Makeover Architecture, Building Add-ons, Extension Design, Projects
Article by Dimple Soni for e-architect
18 Jun 2013
Face-lift and Add-ons
Makeovers and Extensions in Architecture
To sustain its relevance of function and form, buildings occasionally demand a makeover or an extension, the ramifications of which either augments or impairs the user experience. Transfiguration of spaces through partial changes in prevailing structure or by addition of an independent edifice to the existing setup loops the projects featured this week.
Gangnam Style – Chungha Building, Seoul, South Korea
photo : ShinkyoungSub
Situated on the groovy Apgujung Road of Gangnam, Seoul, the five storey Chunga building was once a corner-curved structure, composed of stereotype rhythm of beige horizontal bands and glass windows, housing multiple branded stores and offices, each combating for its sole and loud identity to display its dominance. Amidst its thriving neighborhood sprouting with à la mode flagship stores, the passé complex has been redefined by MVRDV, vivifying its stature.
The revamped wrapper of Chunga building is amply framed.
Rigid and monotonous parallel bands of earlier banal façade have been niftily replaced by collage of protruding rectangles of mixed magnitude, coherently bordered by white overlay of mosaic tiles. The trendy elevation of the Chunga building resembles a three-dimensional graphics page layout, incorporating box grids of distinct width and height, framing the glazed diaphanous windows that are aimed to serve as exclusive storefront – a canvas for individual owners to establish it’s sui generis brand identity. LED lights of different colors further illuminate its mien.
Abbotsford House Visitor Centre, Melrose, Scotland
Design: LDN Architects
photograph © Paul Zanre
Abbotsford estate has a crisp visitor reception building in its premises that serves as a prelude to the intricate Scottish baronial house of Sir Walter Scott, in Melrose. The mute cultural pavilion, designed by LDN Architects, includes reception area, shop, café and exhibition space, and is intended to complement the topology of the site by gradually vanishing it into the surrounding hills.
A flat sedum roof hovers on the top and protrudes to form a high entrance canopy supported by timber portal frames, which repeats itself as a prime structural element. A conspicuous elevated wooden band clutches the entire rectangular mass into a unified entity. From distance, the building looks like triple layer of ice-crème crowned by a crispy slab of wafer.

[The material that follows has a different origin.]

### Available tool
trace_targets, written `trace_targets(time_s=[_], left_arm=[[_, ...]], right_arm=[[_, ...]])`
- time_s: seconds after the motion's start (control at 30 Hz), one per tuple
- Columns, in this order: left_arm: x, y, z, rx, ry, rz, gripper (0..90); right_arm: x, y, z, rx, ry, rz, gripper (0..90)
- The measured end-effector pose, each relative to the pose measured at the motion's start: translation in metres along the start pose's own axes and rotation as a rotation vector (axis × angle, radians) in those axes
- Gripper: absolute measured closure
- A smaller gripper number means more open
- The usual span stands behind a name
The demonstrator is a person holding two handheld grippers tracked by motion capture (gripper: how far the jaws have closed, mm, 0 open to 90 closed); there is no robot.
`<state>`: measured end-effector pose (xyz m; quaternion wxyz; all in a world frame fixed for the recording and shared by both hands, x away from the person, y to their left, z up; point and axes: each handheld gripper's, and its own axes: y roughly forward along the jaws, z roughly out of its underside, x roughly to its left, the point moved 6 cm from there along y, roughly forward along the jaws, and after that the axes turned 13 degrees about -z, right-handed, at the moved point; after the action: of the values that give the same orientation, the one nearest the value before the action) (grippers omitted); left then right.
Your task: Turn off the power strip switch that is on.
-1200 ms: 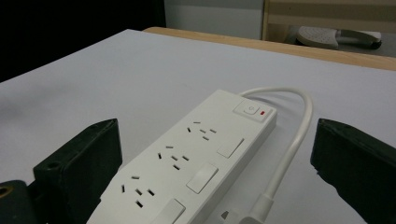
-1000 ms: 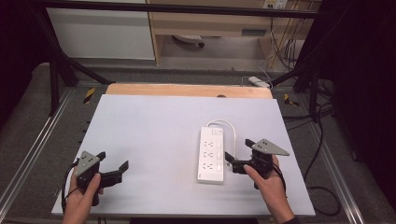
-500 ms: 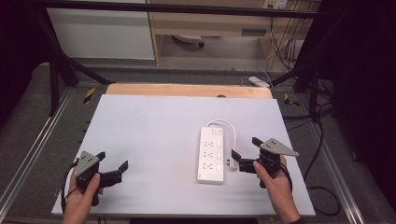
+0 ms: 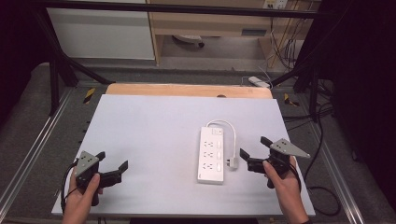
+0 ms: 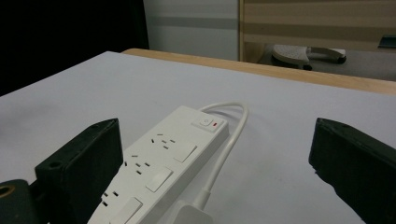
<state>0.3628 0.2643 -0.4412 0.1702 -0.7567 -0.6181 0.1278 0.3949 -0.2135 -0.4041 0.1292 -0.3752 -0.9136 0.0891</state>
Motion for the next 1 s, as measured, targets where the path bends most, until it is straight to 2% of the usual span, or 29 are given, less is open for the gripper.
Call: trace_targets(time_s=[0.33, 1.0], left_arm=[[0.000, 0.000, 0.000, -0.004, -0.005, 0.004, 5.4], [0.000, -0.001, -0.001, -0.007, -0.007, 0.006, 5.4]], right_arm=[[-0.008, -0.015, -0.001, -0.014, 0.008, 0.019, 3.4], [-0.035, -0.048, 0.004, -0.039, 0.023, 0.072, 4.6]])
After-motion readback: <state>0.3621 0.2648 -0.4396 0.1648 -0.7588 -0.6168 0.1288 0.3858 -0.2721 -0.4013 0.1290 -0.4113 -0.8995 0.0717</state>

Seamless ivory walls and ceiling with grey flooring and oak modules, fabricates the interior. Timber is extensively used within the structure – from identical wooden slats that stand still, generating vertical planes like the railing and counters, to the peaceful spread of ligneous planks, creating horizontal surfaces like the ceiling and floor, systematized by robust sections of sleek beams and columns.
Sorø Art Museum, Denmark
Design: Lundgaard & Tranberg Architects
photo : Jens Lindhe
The neoclassical building of Sorø Kunstmuseum, opened in 1943, has a vivid addition towards its rear end, tripling the original size to include au courant public amenities and exhibition spaces. Located in the historic brick town of Sorø, distinguished by its courtyard architecture, the scale, proportion and perpetual texture of new expansion, designed by Danish architects Lundgaard & Tranberg, complements the existing setup with a bold and solicitous contrast.
Encrusted with Petersen Kolumba handmade bricks – permeating the bucolic variation of hues and textures – the burnt sienna gabled construction, stands abutting the ancient masonry museum, soaked in yellow wash. The uniform texture of overlapping horizontal stripes on the roof and façade of the two-storey edifice, concocts a homogeneous exterior – enclosing and connecting the two spacious courtyards.
The annex appears to be diligently sculpted from a big chunk of handmade dark chocolate with horizontal grains.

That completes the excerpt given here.